Unaware of Salazar's arrest and escape, the four accomplices arrive and realize that he is nowhere to be found. They finally decide to take down the bank on their own but must go through several humorous ordeals before they can complete their plan. The four successfully rob the bank and escape. Salazar is caught shortly thereafter and accused of the robbery, despite having not taken part. Learning that his police bail has been set at $1 million, three of the four (against Bartkowski's wishes) decide to use their loot to rescue Salazar.

==Cast==
- Fred Gwynne as Max Green
- Lou Diamond Phillips as Ray Forgy
- Rubén Blades as Carlos Barrios
- William Russ as Nick Bartkowski
- Corbin Bernsen as Frank Salazar
- Ed O'Neill as Detective George Denver
- Daniel Roebuck as Detective Bill Lonigan
- Hoyt Axton as Sheriff Henault

==Production==
Principal photography begin on April 22, 1988, in Missoula, Montana. During the first week of filming in Missoula, a group of Teamsters Union began picketing the set, and protest the production company's use of non-union drivers. Bitterroot Productions had hired 14 non-union drivers, most of them local residents, to move people and equipment between the sets.

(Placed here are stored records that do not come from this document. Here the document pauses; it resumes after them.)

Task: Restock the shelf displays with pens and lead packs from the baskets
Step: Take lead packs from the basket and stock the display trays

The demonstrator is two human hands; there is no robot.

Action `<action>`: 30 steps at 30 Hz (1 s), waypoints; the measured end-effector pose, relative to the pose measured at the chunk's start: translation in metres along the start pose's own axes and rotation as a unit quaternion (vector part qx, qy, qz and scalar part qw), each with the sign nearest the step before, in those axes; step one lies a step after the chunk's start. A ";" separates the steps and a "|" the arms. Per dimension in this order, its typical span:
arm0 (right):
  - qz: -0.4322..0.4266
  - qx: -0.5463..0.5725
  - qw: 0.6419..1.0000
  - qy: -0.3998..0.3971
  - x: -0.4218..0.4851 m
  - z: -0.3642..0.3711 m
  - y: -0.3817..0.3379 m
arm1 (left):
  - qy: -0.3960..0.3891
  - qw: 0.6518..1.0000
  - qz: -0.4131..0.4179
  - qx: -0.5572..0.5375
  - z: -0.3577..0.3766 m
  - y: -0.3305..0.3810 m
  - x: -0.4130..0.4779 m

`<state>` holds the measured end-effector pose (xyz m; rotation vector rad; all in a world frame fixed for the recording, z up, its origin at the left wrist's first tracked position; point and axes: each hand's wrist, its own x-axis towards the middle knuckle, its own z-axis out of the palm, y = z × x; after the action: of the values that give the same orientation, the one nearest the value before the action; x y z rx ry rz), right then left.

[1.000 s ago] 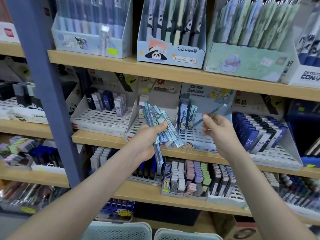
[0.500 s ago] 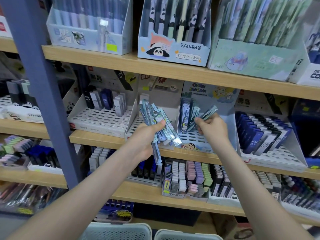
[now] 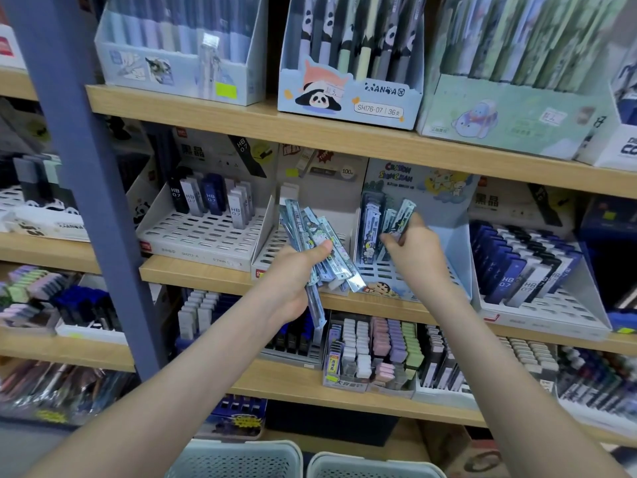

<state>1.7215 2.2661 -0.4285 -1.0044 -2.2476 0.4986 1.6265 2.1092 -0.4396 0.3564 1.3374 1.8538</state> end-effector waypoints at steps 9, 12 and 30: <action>-0.030 0.001 1.000 -0.009 -0.013 0.014 0.005 | -0.002 1.000 0.013 -0.004 0.004 -0.003 0.000; -0.107 -0.033 0.994 0.013 -0.016 0.014 0.009 | -0.017 1.000 0.013 -0.005 0.007 -0.004 -0.002; -0.097 0.130 0.963 -0.214 -0.061 -0.026 -0.021 | -0.053 0.997 0.037 0.029 0.015 -0.014 -0.010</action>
<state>1.7596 2.2082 -0.4208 -0.5713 -2.5326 0.9697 1.6484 2.1132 -0.4445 0.5342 1.3243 1.8330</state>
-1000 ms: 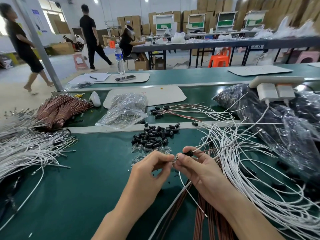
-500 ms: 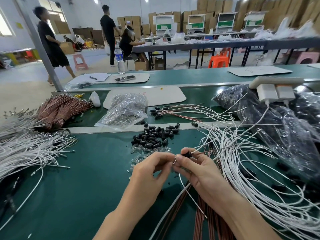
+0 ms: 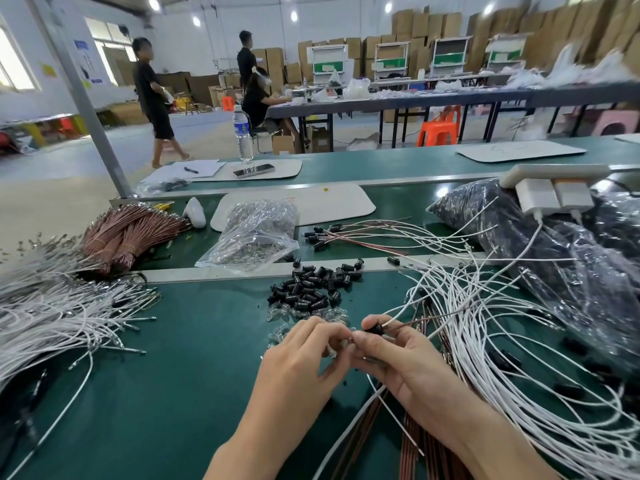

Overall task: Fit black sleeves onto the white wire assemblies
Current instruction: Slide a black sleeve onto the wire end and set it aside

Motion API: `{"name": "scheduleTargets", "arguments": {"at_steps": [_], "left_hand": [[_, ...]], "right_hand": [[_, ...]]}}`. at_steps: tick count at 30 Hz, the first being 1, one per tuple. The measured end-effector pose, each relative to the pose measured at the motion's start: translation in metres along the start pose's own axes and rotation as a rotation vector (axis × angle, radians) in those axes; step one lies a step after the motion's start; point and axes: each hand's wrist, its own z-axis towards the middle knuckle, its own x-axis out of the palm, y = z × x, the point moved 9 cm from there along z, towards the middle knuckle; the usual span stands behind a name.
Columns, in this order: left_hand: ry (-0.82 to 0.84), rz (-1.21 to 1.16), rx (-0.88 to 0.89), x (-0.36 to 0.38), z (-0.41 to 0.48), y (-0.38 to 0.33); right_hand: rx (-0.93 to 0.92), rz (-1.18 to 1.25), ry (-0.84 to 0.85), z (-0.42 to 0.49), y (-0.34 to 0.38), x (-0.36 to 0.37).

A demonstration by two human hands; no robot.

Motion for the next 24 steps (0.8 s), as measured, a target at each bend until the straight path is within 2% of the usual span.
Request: {"name": "scheduleTargets", "arguments": {"at_steps": [6,12,19,24], "left_hand": [[-0.021,0.031,-0.003,-0.002,-0.0005,0.0018],[-0.047,0.0,-0.012,-0.0053,-0.0007,0.0006],[-0.052,-0.14,-0.092,-0.0012,-0.0025,0.0061],[-0.033,-0.108,-0.097,0.0016,-0.0023,0.0057]], "right_hand": [[0.016,-0.022,0.009,-0.0022,-0.0016,0.0012],[-0.019,-0.018,-0.064,0.0007,0.0007,-0.0043],[-0.015,0.033,-0.066,0.002,-0.0027,-0.005],[-0.008,0.049,-0.061,0.0023,-0.0027,-0.0053]]}}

They first offered the jobs to Teamsters officials, but the union rejected the offer.

After filming was complete in Missoula, the cast and crew traveled to nearby Hamilton, Montana, where most of the film is set. They spent nearly a month and a half filming there because of the bank scenes, the court house scene at the Ravalli Country Court House, and other locations in town. Finally they convened in Darby, Montanam where they filmed the small house scenes where the four bank robbers hide out for their partner Salazar, the gas station scene and the river sequence where the two cops try to track down Salazar.

Filming was completed shortly in late June 1988. Hoyt Axton, who plays the sheriff, loved the Bitterroot Valley so much he purchased a ranch in the valley shortly after filming was completed. He lived there for most of the time until his death.

==Release==
Disorganized Crime had its world premiere at The Roxy Theatre in Hamilton on April 8, 1989. Stars Corbin Bernsen, Lou Diamond Phillips, William Russ & Daniel Roebuck attended the premiere, including producer Lynn Bigelow and writer and director Jim Kouf. The premiere was a great turnout for residents of Hamilton, who attended & enjoyed seeing the actors coming back to their beloved town for the premiere. The film was released in theatres worldwide on April 14, 1989.

===Home media===
Disorganized Crime was originally released on VHS followed by a 1996 re-release and a laser disc format. It arrived on a single-disc DVD set on September 3, 2002. It was re-released on DVD and Blu-ray on May 10, 2011, by Mill Creek Entertainment.

On June 26, 2018, Kino Lorber re-released the film on Blu-ray with new special features including an audio commentary with director Jim Kouf and producer Lynn Bigelow.

==Critical reception==
Upon release, Disorganized Crime was met with mixed and overall poor reception by top critics. Both Siskel and Ebert gave it a thumbs down; reproach was aimed at the lack of detail given to the bank heist plan. They claimed that the film relies on "slapstick and cornball barnyard humor," and cited its frequency of chase scenes and moments where characters fall in mud and manure. However, Ebert did credit the actions of Lou Diamond Phillips's character as a highlight.

Caryn James of The New York Times gave similar feedback, and claimed that Rubén Blades gives "the only genuinely comic performance." Rita Kempley of The Washington Post called it "a human rehash of the city-mouse/country-mouse story" but also praised Blades for his "comic zest."

===Reaction from cast===
In a 2003 interview with DVD Empire, Lou Diamond Phillips said:

"As a film, I felt it was a bit disappointing, and I think it should have been funnier. Unfortunately, I think the script was funnier than the actual film came out to be, but I think we were all on a different page. I think the director wanted to make more of an action film or a heist film than he wanted to make a comedy, and Jim Kouf – he was also the writer – I think that he shied away from the comedy of it, which is unfortunate because if we had gone that way I think the film would have been more satisfying."